__Problem details__: Each line below that contains "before" should be counted; give the total alone.

═════ Source data ═════

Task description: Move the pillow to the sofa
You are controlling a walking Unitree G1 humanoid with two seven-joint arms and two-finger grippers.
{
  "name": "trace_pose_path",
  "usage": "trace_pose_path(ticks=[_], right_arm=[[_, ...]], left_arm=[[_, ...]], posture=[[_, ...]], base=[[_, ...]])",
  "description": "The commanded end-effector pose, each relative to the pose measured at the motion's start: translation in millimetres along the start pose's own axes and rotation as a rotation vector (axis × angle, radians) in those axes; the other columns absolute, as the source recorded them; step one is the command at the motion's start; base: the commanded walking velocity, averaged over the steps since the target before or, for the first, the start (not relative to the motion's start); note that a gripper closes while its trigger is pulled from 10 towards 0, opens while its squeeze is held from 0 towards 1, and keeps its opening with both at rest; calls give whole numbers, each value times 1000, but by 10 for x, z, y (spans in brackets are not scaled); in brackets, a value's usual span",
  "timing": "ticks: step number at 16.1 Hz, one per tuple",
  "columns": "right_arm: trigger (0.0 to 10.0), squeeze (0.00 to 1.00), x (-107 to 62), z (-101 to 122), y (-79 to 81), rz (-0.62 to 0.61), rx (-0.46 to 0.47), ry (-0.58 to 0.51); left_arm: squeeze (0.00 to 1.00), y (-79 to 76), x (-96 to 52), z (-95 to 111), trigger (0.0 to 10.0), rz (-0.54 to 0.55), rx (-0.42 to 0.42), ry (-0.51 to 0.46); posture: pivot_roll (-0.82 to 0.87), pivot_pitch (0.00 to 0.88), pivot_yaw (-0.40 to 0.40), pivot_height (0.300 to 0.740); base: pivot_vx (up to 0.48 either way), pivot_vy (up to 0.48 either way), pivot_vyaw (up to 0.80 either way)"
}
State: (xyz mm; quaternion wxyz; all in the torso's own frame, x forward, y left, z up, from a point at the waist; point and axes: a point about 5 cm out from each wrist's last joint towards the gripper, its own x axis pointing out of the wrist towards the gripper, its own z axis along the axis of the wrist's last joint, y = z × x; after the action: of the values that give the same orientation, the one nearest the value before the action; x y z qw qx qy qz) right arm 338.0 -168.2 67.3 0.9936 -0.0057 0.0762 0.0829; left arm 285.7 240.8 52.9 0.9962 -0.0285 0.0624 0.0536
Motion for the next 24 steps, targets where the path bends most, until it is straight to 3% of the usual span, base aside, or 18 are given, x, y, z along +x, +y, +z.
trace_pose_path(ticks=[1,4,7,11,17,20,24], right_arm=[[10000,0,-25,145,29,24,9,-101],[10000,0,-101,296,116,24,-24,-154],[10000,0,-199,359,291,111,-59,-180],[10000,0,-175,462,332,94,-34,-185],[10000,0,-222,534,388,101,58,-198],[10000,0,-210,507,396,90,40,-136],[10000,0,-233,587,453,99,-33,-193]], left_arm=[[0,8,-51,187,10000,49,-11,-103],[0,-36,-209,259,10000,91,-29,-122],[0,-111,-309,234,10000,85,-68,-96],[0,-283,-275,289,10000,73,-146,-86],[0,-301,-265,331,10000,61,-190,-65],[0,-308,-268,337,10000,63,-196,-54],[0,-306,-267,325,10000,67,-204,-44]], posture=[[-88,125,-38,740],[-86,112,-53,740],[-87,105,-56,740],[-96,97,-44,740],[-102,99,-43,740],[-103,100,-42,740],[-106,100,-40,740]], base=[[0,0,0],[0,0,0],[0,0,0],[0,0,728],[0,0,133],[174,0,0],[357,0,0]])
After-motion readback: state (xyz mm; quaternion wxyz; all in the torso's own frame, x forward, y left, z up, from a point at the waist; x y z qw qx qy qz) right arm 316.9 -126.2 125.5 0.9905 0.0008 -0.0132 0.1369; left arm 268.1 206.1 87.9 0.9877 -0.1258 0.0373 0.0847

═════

__The completed task__: 2